PhD Projects » ESR 12: A machine learning pipeline to identify and characterise novel viruses in metagenome data

Host institution:
University Medicine Greifswald (UMG), Germany
Local supervisor:
Prof. Dr. Lars Kaderali (UMG)
Local co-supervisor:
Prof. Dr. Martin Beer (Friedrich-Löffler-Institut)
Project partner:
ESR 11
Work packages:
WP 1.1 Virus identification
WP 2.1 Microevolution: Virus quasispecies

The wide use of deep sequencing technology in biology and medicine has led to huge publicly available sequencing databases, offering novel insights into the genetic and genomic makeup of life. Similarly, metagenome sequencing projects offer a deep view into microbiomes. Only a minuscule fraction of the virome has so far been identified; however, many hitherto unknown viral sequences lie hidden in already available data.

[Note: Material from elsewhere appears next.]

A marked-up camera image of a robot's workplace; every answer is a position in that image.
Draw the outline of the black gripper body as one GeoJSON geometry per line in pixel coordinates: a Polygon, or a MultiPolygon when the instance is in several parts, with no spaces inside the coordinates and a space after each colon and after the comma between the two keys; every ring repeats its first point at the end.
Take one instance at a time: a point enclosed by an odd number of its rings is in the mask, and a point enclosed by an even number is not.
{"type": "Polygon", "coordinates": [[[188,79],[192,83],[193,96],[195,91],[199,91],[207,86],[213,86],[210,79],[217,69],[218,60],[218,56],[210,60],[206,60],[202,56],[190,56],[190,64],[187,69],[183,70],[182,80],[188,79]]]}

The objective of this project is to develop efficient computational pipelines to search for novel viruses in genome or metagenome sequencing data, as well as in public DNA and RNA sequencing databases such as NCBI Genbank/SRA. Template-based search strategies will be developed to search for unknown viruses that are related to a known virus family which is used as search template. We have used a similar strategy to identify a new group of viruses related to Hepatitis B virus in fish in the past. We will extend the template-based approach by using machine learning methods. For this purpose, a deep convolutional neuronal network will be used and will be trained on sequencing data from known viruses. Additionally, we will employ support vector machines with a suitable string kernel, and compare these two methods. In addition to comparing the performance of these two pattern recognition methods, we will furthermore apply them to two different problems: identifying viral sequences or integrated viral subsequences after genome assembly, versus their identification directly at the level of raw sequencing reads. Efficient hashing techniques, k-mer string matching and rapid filtering based on suffix arrays will be used to speed up the search through large databases. In addition to the identification of viral sequences, we will also train the algorithms to identify the most likely host(s) based on assembled viral sequences, and to predict pathogenicity. The developed tools will be tested on NCBI Genbank data, and using metagenome data from the Study of Health in Pomerania (SHIP), a population-based study carried out in Greifswald with genome as well as microbiome sequencing data available. Furthermore, in collaboration with partners Friedrich-Löffler- Institut and AllGenetics, developed methods will be tested on additional metagenome sequencing data and clinical samples available from these partners.